Wednesday, November 20, 2013

The many faces of nameless chunks of code in Ruby

The internet is littered with posts about the differences between blocks/procs and lambdas. But when experienced programmers first encounter this topic, they have several questions about it and hence finding themselves having to read several posts or threads. I'm going to try to summarize the answers to several related questions here.

At a very high level as far as the philosophy behind the design of the language goes, there is a question of why there are different ways to do things. One of the guiding principles at play is that there is more than one way to do everything. So if it makes sense to have two different approaches to do something that are convenient in different contexts, then both approaches often exist so that you have the more convenient option at hand.

Another important guiding principle that's a part of ruby is the principle of least astonishment. I'm just mentioning it here but I'll talk about why its relevant further down.
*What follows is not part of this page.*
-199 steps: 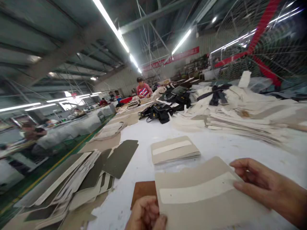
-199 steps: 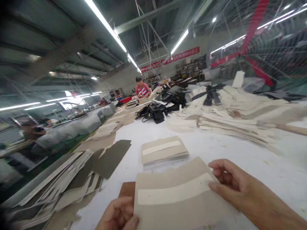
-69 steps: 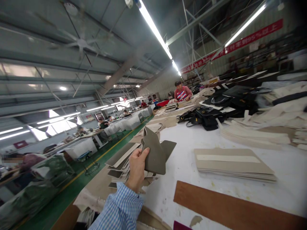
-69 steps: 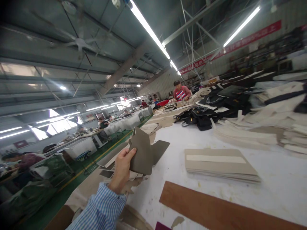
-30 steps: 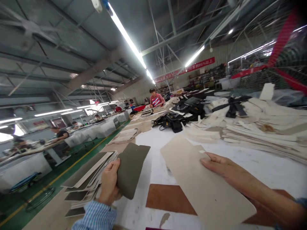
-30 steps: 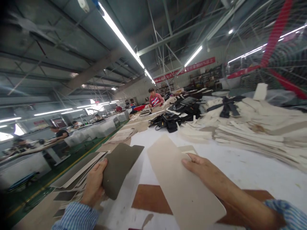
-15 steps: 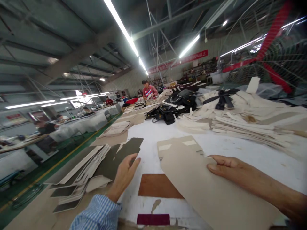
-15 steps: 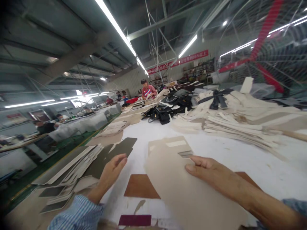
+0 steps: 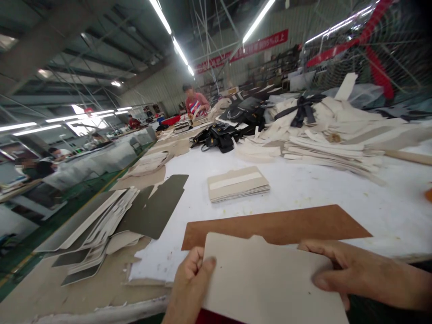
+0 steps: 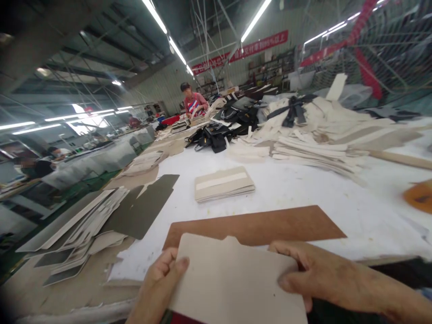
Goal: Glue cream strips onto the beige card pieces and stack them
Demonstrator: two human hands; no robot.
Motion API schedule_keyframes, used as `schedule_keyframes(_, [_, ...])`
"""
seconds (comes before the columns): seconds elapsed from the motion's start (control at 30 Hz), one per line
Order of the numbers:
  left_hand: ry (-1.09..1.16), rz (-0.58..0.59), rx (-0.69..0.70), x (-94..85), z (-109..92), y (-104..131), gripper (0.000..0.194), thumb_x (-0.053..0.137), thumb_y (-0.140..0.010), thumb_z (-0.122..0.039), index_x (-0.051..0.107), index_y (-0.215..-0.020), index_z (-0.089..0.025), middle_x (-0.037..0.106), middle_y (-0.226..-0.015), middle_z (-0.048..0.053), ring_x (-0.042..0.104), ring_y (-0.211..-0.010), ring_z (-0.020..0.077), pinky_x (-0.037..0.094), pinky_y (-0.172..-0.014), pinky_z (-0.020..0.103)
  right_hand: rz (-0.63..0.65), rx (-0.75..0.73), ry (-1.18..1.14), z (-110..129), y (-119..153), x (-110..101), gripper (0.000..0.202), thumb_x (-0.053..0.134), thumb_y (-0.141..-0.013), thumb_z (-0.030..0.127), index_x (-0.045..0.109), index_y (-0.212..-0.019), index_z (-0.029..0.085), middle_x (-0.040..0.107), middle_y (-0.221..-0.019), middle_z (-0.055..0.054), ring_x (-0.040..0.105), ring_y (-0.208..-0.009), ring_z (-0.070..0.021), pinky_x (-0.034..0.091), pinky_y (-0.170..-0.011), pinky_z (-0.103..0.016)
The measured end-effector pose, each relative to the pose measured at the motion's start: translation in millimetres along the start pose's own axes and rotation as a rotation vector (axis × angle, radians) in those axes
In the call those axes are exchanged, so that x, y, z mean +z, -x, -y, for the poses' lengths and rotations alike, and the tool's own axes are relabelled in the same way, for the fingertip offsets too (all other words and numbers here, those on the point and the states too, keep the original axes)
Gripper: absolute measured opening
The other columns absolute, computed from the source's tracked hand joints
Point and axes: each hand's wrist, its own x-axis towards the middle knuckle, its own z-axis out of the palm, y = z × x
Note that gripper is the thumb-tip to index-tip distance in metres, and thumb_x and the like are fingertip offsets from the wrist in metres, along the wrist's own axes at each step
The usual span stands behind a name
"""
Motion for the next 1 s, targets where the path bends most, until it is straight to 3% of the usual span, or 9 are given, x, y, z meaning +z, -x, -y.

On a mechanical level it's important to understand the differences between lambdas and blocks/procs. Here is one source. The important differences are argument checking, and the behavior of return, break and continue. It's important not only to understand how they are different, but that there are things you can do with lambdas that you cannot do with blocks and there are things you can do with blocks that you cannot do with lambdas.

The next thing to understand is what they are.

  • Lambdas are lambdas just like you see in most other languages where anonymous functions exist. It's a closure that you can pass around as a parameter or return and then call. 
  • Blocks are something completely new. They are a syntactic construct, not first class objects. At a superficial level they behave like lambdas (with the restrictions that they can only be the last parameter and so on) and the differences between blocks and lambdas have been described above.
  • Procs is like an object representation of a Block. You use a proc when you'd like to accept a block and then do something funky with it. The real decision api wise that you must make is whether you want to accept a lambda or accept a block. Procs are what you get when you peek under the hood and decide that you really need to something a little more unusual.
People who are used to lambdas find blocks and procs inelegant and confusing. Inelegant because there already is a mechanism to pass closures around. Confusing because it has unusual semantics. Once you have internalized what they are and what they can do differently, it's easy to see that these differences at times make certain things possible that would not have been possible otherwise. 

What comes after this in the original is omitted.